四ツ谷うなぎ

東京都日野市

日野本郷四ツ谷村に、宗丸という聡明な少年がいた。日之宮の神官の家に生まれ、七歳で天地の学に通じたという。

ある年、四ツ谷一帯にうなぎが異常に発生した。小川や田んぼ、沼や池、家々の井戸にまでウナギは現れた。これはいかなることか、村人は日之宮の神官に相談したが、その原因はわからなかった。

ところがその時、宗丸が、これは日之宮の御祭神のお告げで、大洪水の前触れと思われるので、皆をすぐ高台に避難させるように、と言った。はたして数日後、多摩川上流に豪雨があり、激流が村をのみこんだ。しかし、宗丸のおかげで一人残らず無事であったという。

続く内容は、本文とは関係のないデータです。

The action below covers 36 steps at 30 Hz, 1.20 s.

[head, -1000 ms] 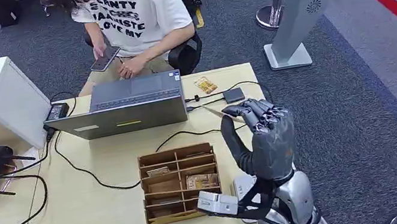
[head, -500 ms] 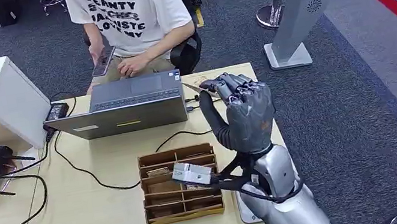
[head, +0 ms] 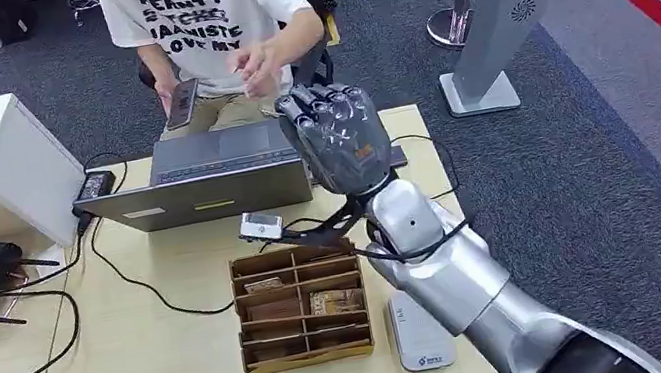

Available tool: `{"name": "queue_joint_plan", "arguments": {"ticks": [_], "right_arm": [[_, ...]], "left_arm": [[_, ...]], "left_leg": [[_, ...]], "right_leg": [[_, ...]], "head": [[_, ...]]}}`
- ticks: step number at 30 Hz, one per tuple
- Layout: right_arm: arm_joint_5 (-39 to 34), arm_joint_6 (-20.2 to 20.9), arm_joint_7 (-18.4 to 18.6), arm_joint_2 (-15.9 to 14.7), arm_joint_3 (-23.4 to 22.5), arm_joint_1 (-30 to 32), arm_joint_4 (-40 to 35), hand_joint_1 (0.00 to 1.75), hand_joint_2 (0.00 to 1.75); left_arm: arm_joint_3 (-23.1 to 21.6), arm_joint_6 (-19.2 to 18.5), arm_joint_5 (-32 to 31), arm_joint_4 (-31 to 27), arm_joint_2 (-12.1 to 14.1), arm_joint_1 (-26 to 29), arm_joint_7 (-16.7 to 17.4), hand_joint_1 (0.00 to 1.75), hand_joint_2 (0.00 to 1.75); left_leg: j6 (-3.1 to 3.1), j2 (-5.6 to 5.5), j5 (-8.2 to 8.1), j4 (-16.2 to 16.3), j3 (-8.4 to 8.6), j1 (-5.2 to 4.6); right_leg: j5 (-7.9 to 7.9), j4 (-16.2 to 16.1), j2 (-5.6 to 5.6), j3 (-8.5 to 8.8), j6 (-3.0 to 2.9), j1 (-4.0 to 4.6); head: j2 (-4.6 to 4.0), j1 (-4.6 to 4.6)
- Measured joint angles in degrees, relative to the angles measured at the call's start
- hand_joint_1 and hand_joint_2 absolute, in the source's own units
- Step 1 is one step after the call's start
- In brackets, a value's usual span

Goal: Pass the card to the sensor for recognition and then transmit it.

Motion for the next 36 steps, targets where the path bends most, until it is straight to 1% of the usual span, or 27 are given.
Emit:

それから村人たちはうなぎを大事にし、宗丸は立派な神官になったそうな。

菊地正『とんとんむかし』
(東京新聞出版局)より要約

日野市の西姓日奉氏縁の日之宮・日野宮神社(があるのがかつての四谷村)の本地仏は虚空蔵菩薩であり、かつて多摩川の洪水のときに壊れかかった堤防の穴に鰻が入り込んで洪水から村を守った、というような伝説がある。今は日野宮神社は天御中主尊・高魂尊、及び日奉宗頼・宗忠を御祭神とする神社だが、さらに引いたような話もあるとなると、元は虚空蔵さんであったと見てよいだろう。

日奉─平山氏末流が住んだ檜原(日の原)村の檜原城跡城山頂上にも虚空蔵菩薩が祀られているという。太陽祭祀を行う氏族の出であると思われる、西党日奉氏が何故虚空蔵さんを祀り鰻を大事にするのか、というのはよくわからないのだけれど、こういった話がある以上は何かがあるのだと思われる。